Driven by concerns about the economy and declines in income, spending is projected to be down 17% to $1,256 per household compared to last year, according to the annual 2020 holiday survey published by Deloitte on Oct. 20.
Nationwide, holiday spending will be down 7%, the study said.
“I’m not surprised,” said Summer Taylor, an audit managing director at the accounting firm’s Costa Mesa office. “(California has) been impacted by Covid shutdowns more so than other states. (Indoor restaurants and) experiential things that you might be doing around the holidays — a lot of those businesses still remain closed because of local and state-level restrictions.”
Taylor said expected spending will also be lower because of pronounced job losses in the Los Angeles area, especially when it comes to lower wage earners. Of the nearly 500 locals Deloitte surveyed, 47% said they plan to spend less, with 56% of them citing worries about the economy as the reason for the decrease.
Another 35% were concerned about job loss or reduced income, while 34% said their personal or household financial situation this year is worse than in 2019.
It’s not all gloom and doom. Some 40% of surveyed Angelenos said they’ll spend about the same as last year. The remaining 13% are increasing their holiday budgets, with about a third of them looking to update their personal or household items.
Household travel budget is expected to decline 41% year over year to $239. Families will earmark an average of $433 for either entertaining smaller groups at home or socializing outside, a 28% decline year over year.
The Deloitte survey also suggests a little more than half of Angelenos are anxious about shopping in person, perhaps one of the reasons some 65% of survey respondents plan to shop online, up from 59% in 2019.
“We’ve seen for a number of years a shift in spending from in-store to online,” Young said. “I think last year was actually the first year that online spending was projected to exceed in-store spending, and what happened with Covid is that trend has accelerated.”

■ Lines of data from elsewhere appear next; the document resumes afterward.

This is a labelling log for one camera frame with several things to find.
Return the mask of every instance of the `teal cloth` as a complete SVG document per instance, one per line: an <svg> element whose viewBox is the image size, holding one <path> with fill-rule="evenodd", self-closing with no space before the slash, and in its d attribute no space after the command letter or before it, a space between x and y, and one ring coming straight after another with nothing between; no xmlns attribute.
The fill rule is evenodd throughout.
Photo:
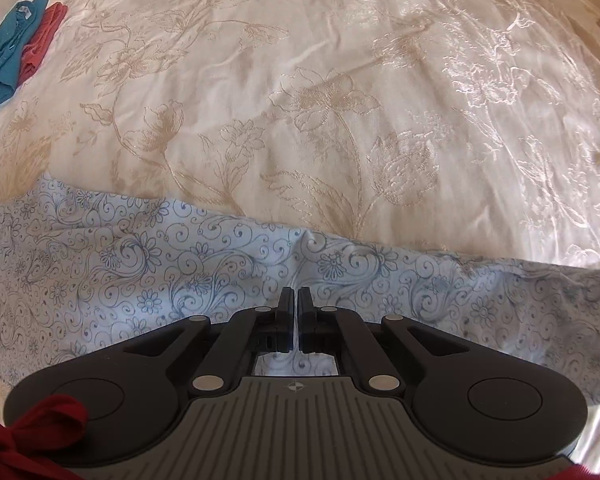
<svg viewBox="0 0 600 480"><path fill-rule="evenodd" d="M0 24L0 104L16 90L22 49L38 30L47 3L48 0L18 2Z"/></svg>

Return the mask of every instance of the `red cloth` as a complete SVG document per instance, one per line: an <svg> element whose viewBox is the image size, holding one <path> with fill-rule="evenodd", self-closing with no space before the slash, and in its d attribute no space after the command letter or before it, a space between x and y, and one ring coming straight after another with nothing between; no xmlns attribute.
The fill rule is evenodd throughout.
<svg viewBox="0 0 600 480"><path fill-rule="evenodd" d="M38 453L78 442L87 419L87 410L73 397L52 395L13 426L0 424L0 480L81 480Z"/></svg>
<svg viewBox="0 0 600 480"><path fill-rule="evenodd" d="M549 480L600 480L600 475L590 473L581 465L574 465L556 476L552 476Z"/></svg>
<svg viewBox="0 0 600 480"><path fill-rule="evenodd" d="M42 15L42 21L38 30L24 46L22 51L22 58L20 58L20 75L18 76L18 86L24 83L32 75L36 73L38 67L42 63L43 57L45 57L46 51L51 44L51 40L54 38L54 34L60 22L64 20L64 16L69 7L61 4L60 2L54 3L52 6L46 8L45 13Z"/></svg>

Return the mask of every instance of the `light blue patterned fabric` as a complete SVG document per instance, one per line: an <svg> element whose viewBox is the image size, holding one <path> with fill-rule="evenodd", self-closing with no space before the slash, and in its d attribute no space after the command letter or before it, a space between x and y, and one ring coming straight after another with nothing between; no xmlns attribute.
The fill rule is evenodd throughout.
<svg viewBox="0 0 600 480"><path fill-rule="evenodd" d="M0 378L13 386L184 316L223 322L275 305L286 285L365 320L397 312L543 364L600 403L600 270L382 247L48 176L0 205ZM334 366L293 352L256 372Z"/></svg>

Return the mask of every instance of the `metal pin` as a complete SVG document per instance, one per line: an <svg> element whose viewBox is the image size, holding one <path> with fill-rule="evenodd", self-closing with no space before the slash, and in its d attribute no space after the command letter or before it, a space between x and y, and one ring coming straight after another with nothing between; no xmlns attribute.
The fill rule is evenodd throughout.
<svg viewBox="0 0 600 480"><path fill-rule="evenodd" d="M374 375L369 379L369 386L374 390L388 392L400 386L400 381L392 375Z"/></svg>
<svg viewBox="0 0 600 480"><path fill-rule="evenodd" d="M213 390L222 388L224 381L222 377L218 377L217 375L200 375L200 377L193 379L191 384L197 390L212 392Z"/></svg>

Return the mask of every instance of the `floral embroidered pattern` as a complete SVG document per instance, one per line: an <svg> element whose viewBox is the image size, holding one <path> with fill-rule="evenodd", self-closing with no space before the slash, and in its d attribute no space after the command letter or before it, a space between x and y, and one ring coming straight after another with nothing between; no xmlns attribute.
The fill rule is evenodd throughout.
<svg viewBox="0 0 600 480"><path fill-rule="evenodd" d="M438 165L431 140L412 132L378 137L368 156L374 172L374 190L399 206L418 203L438 182Z"/></svg>
<svg viewBox="0 0 600 480"><path fill-rule="evenodd" d="M123 136L123 141L143 152L164 154L169 141L176 136L183 121L182 103L169 101L168 104L160 105L155 110L145 108L146 127L138 132L127 132Z"/></svg>
<svg viewBox="0 0 600 480"><path fill-rule="evenodd" d="M34 204L28 218L25 204ZM148 224L156 208L162 222ZM4 219L18 226L9 254ZM48 176L0 205L0 380L13 386L193 314L225 322L276 304L287 285L310 286L318 305L368 321L401 314L543 364L600 402L600 270L365 244L179 201L85 192ZM333 370L330 357L300 352L270 354L256 367Z"/></svg>
<svg viewBox="0 0 600 480"><path fill-rule="evenodd" d="M264 148L262 132L264 128L255 128L253 121L246 123L235 120L234 124L228 124L220 130L220 136L230 145L225 152L226 160L235 162L243 155L246 158L253 156L253 150Z"/></svg>
<svg viewBox="0 0 600 480"><path fill-rule="evenodd" d="M392 36L385 34L374 40L374 55L382 64L393 68L413 68L424 58L418 38L411 34Z"/></svg>
<svg viewBox="0 0 600 480"><path fill-rule="evenodd" d="M167 70L186 53L185 50L165 48L159 42L115 51L98 70L96 85L106 86L99 97L115 92L128 78L137 79Z"/></svg>
<svg viewBox="0 0 600 480"><path fill-rule="evenodd" d="M315 130L330 114L355 112L366 114L378 108L378 101L353 87L347 74L332 70L326 79L304 68L297 68L291 76L283 77L280 90L269 96L274 106L293 114L296 128Z"/></svg>

She added that shoppers are also moving to online purchases because of convenience.
“Going to a store these days involves putting on a mask, perhaps standing in line, social distancing, trying to quickly get in and get out as safely as possible, disinfecting your hands and stuff once you get back, so it’s kind of an effort to get to the store these days,” Young said.
The vast majority of those surveyed who say they will shop online — 81% — prefer free shipping while the rest favor speedy delivery.
Some 61% of respondents said they plan to begin shopping before Thanksgiving and have budgeted about $1,417. Those starting later will likely spend about a third less — $1,002.
“Those shoppers that start spending early … we kind of consider them to be festive shoppers, and they’re really excited about the holidays,” she said. “They tend to reserve more of their budget for the holiday spending, versus someone who is much more focused on efficiency, getting in and out quickly, and just getting the absolute bare minimum of what they need and then moving on to do other holiday activities that they might have.”